TASK OBJECTIVE ▸ Starting at the first line of the listing below, repeat each line exactly until the line containing "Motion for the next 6", which you include. Leave out pictures.

SUPPLIED MATERIAL ▸
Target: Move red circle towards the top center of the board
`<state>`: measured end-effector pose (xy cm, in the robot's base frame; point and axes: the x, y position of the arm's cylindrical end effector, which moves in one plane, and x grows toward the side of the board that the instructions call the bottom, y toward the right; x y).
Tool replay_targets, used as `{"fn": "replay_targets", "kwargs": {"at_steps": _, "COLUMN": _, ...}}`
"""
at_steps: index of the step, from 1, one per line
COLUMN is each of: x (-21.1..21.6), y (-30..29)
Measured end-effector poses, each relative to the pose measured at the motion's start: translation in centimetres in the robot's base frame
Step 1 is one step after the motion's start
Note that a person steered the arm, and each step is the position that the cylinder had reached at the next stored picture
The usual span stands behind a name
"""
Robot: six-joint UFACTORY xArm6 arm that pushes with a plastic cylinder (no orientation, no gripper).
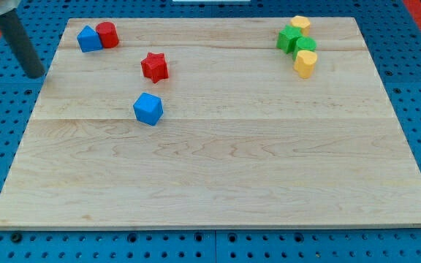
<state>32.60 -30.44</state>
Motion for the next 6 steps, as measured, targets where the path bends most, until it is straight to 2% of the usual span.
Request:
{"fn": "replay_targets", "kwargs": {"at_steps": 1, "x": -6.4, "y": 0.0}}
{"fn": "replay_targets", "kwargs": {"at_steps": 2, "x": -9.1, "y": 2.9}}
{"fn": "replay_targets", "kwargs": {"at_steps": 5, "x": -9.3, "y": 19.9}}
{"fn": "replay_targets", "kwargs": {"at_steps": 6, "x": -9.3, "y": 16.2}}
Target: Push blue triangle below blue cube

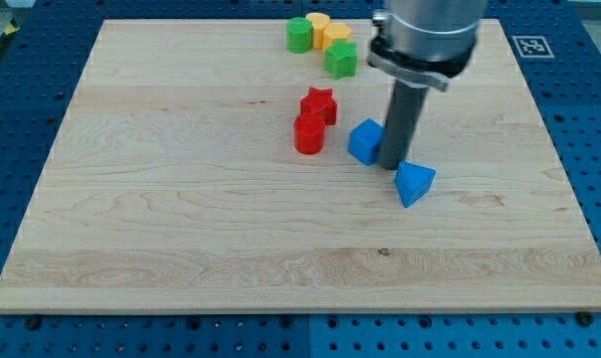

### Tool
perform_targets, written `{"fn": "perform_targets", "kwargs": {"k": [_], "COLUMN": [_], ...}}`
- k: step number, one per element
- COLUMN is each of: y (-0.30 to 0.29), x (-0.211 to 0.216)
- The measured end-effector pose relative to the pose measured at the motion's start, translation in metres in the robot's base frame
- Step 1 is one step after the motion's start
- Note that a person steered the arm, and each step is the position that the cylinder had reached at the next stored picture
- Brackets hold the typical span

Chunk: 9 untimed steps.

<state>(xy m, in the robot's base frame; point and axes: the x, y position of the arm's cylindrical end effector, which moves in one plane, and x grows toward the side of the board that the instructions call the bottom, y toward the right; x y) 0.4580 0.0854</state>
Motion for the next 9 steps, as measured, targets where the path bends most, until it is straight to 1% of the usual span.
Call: {"fn": "perform_targets", "kwargs": {"k": [1, 2, 3, 4, 5, 7, 8, 9], "y": [-0.011, 0.030, 0.098, 0.107, 0.072, -0.001, -0.019, -0.019], "x": [0.001, 0.010, 0.018, 0.046, 0.062, 0.060, 0.060, 0.055]}}
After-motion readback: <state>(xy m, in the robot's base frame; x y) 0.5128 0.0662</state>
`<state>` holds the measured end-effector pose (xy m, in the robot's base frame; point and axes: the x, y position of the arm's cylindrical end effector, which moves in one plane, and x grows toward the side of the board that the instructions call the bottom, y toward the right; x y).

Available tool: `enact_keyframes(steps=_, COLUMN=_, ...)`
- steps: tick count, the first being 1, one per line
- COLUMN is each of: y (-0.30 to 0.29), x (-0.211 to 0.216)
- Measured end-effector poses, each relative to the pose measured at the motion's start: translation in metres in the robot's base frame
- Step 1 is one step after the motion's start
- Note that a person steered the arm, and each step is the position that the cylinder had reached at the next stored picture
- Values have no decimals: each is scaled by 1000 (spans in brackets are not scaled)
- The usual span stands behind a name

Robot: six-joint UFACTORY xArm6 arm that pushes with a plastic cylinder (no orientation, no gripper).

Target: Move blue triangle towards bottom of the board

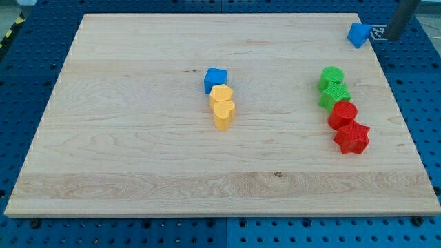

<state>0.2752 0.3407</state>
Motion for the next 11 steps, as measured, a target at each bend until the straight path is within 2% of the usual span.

EXERCISE ANSWER ▸
Target: Move red circle towards the top center of the board
`<state>`: measured end-effector pose (xy cm, in the robot's base frame; point and axes: the x, y position of the arm's cylindrical end effector, which moves in one plane, and x grows toward the side of the board that the instructions call the bottom, y toward the right; x y).
Tool replay_targets, used as `{"fn": "replay_targets", "kwargs": {"at_steps": _, "COLUMN": _, ...}}`
"""
at_steps: index of the step, from 1, one per line
COLUMN is each of: x (-21.1..21.6), y (-30..29)
Measured end-effector poses, each relative to the pose measured at the motion's start: translation in centimetres in the robot's base frame
Step 1 is one step after the motion's start
Note that a person steered the arm, and each step is the position that the cylinder had reached at the next stored picture
The usual span stands behind a name
"""
Robot: six-joint UFACTORY xArm6 arm that pushes with a plastic cylinder (no orientation, no gripper).
<state>32.60 -30.44</state>
Motion for the next 6 steps, as measured, targets where the path bends most, until it is straight to 2% of the usual span.

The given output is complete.